La voz de Melissa resonó desde la entrada.
Después de días de evitar su hogar, Melissa entró y se quedó paralizada ante la visión. Cuando uno de los recolectores salió llevando algunos de sus bolsos, su respiración se entrecortó.
—¿Qué estás haciendo con mi bolso? ¡Es mío! —chilló, abalanzándose sobre el trabajador y arrebatándoselo. Vio más de sus cosas en una caja—. ¡Esos son míos! ¡¿Qué están haciendo todos ustedes?!
El equipo la agarró suavemente pero con firmeza, tratando de evitar que deshiciera horas de trabajo, lo que solo la hizo más histérica.
—¡¿Qué están haciendo?! ¡¿Por qué se están llevando mis cosas también?! ¡Estas son mías! ¡No pueden hacer esto!
—¡Señorita, por favor cálmese! ¡Solo estamos haciendo nuestro trabajo!
Jasmine salió corriendo justo a tiempo para ver a dos hombres sujetando a Melissa, que se retorcía salvajemente y gritaba.
—¡Melissa! —gritó Jasmine—. ¡Basta!
Melissa se quedó inmóvil y la miró con furia. Sacudiéndose las manos de los hombres, enfrentó a Jasmine directamente.
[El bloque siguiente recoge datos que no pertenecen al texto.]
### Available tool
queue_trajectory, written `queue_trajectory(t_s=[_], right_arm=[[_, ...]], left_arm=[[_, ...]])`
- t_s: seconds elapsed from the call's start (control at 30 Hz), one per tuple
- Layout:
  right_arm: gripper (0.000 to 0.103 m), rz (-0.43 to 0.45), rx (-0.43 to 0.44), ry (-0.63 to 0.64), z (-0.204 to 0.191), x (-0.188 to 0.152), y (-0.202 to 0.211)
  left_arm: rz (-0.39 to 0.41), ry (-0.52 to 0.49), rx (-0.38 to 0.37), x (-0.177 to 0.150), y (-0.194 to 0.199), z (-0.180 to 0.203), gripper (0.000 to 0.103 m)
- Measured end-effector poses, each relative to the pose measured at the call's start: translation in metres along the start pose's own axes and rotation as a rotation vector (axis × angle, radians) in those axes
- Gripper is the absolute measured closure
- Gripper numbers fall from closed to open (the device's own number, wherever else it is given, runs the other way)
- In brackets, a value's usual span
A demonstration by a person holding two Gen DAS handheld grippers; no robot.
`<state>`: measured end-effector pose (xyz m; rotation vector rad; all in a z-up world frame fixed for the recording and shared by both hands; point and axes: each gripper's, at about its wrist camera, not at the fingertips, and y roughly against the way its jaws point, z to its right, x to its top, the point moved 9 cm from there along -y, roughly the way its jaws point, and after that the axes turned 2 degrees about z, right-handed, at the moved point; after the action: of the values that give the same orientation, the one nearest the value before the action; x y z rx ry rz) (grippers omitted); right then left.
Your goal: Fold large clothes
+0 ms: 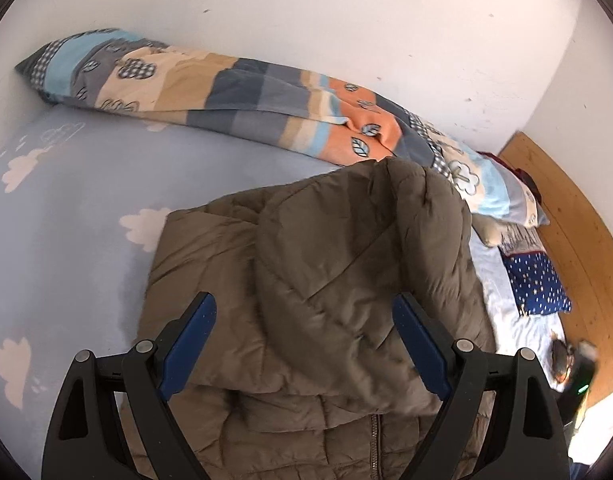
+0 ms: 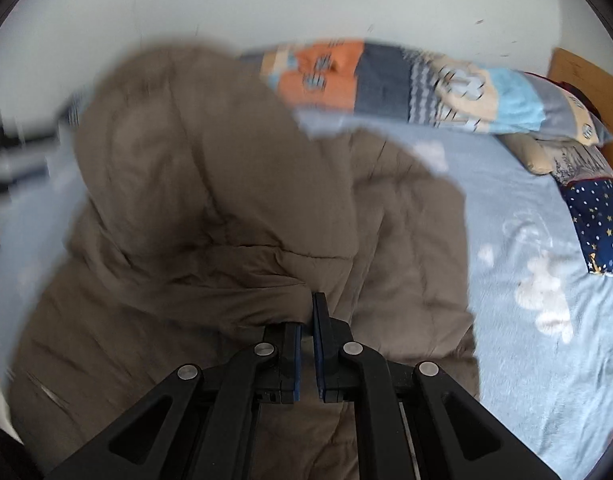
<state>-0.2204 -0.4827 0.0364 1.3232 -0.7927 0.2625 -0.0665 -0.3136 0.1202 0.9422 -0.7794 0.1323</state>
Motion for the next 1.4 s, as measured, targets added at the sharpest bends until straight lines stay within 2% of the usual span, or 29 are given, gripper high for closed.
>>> queue_trajectory(t_s=[0.13,0.23,0.33,0.4,0.47,0.6,0.7,0.77,0.93,1.07,1.17,1.27,1.4], right_arm=[[0.097,-0.040,-0.062,0.090,-0.009,-0.021,-0.016],[0.096,-0.045,-0.069,0.079,-0.006,-0.023,-0.017],[0.093,-0.049,-0.076,0.060,0.000,-0.024,-0.014],[0.086,-0.059,-0.075,0.054,0.001,-0.025,-0.009],[0.086,-0.075,-0.068,0.049,0.002,-0.025,-0.001],[0.086,0.000,-0.041,0.067,-0.004,-0.002,0.039],[0.086,0.105,0.019,0.046,-0.016,0.028,0.069],[0.086,0.132,0.082,0.011,-0.030,0.049,0.070],[0.086,0.152,0.171,-0.024,-0.065,0.103,0.032],[0.086,0.085,0.206,-0.074,-0.079,0.131,-0.029],[0.088,-0.020,0.155,-0.057,-0.079,0.120,-0.079],[0.092,-0.146,0.116,-0.038,-0.072,0.091,-0.123],[0.092,-0.154,0.118,-0.065,-0.067,0.083,-0.130]], left_arm=[[0.031,-0.024,-0.061,-0.003,-0.011,0.030,0.014],[0.029,-0.085,-0.100,-0.010,-0.025,0.058,0.014],[-0.049,-0.193,0.045,-0.033,-0.054,0.061,0.014],[-0.117,-0.209,0.137,-0.051,-0.077,0.048,0.014],[-0.164,-0.207,0.191,-0.064,-0.094,0.034,0.014],[-0.153,-0.197,0.186,-0.063,-0.093,0.034,0.014],[-0.147,-0.204,0.184,-0.065,-0.091,0.034,0.014],[-0.145,-0.208,0.181,-0.066,-0.088,0.035,0.014],[-0.137,-0.207,0.172,-0.066,-0.084,0.033,0.014],[-0.133,-0.215,0.170,-0.067,-0.084,0.033,0.014],[-0.133,-0.222,0.167,-0.068,-0.084,0.032,0.014],[-0.137,-0.237,0.164,-0.069,-0.086,0.033,0.014],[-0.138,-0.295,0.188,-0.072,-0.091,0.037,0.014]])
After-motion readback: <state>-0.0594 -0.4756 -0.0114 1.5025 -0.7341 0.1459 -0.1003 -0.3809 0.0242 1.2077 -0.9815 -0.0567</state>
—¿Basta? —escupió—. ¿Qué quieres decir con basta? ¡Estas son mis cosas! ¡¿Por qué dejas que me las quiten?!
—Melissa…
—¡Hahahaha! —Melissa soltó una risa maniática—. ¿Por qué siquiera pregunto? Tú… tú me quitaste todo. Mi madre…
¡BOFETADA!
El sonido de la bofetada resonó por la casa casi vacía.
La mano de Jasmine temblaba en el aire. Nunca —ni una sola vez— había golpeado a Melissa. Podía ser cruel con todos los demás, pero nunca con su hija. Esta era la primera vez.
La conmoción en el rostro de Melissa era cruda y dolorosa.
Incluso Jasmine parecía horrorizada por su propia mano.
—Meli… Lo sien…
—¡TE ODIO! —gritó Melissa, con lágrimas corriendo por su rostro—. ¡TE ODIO, JASMINE YOUNG! ¡TE ODIO TANTO!
Antes de que Jasmine pudiera alcanzarla, Melissa giró y corrió hacia su auto. Jasmine extendió la mano, con voz temblorosa.
—¡Meli…!
Pero el auto se alejó a toda velocidad.
Jasmine solo pudo quedarse allí, exhalando bruscamente mientras el polvo se asentaba.
Mientras Lola había cerrado este capítulo de su vida y comenzado uno nuevo lleno de alegría… la caída de la familia Young apenas comenzaba.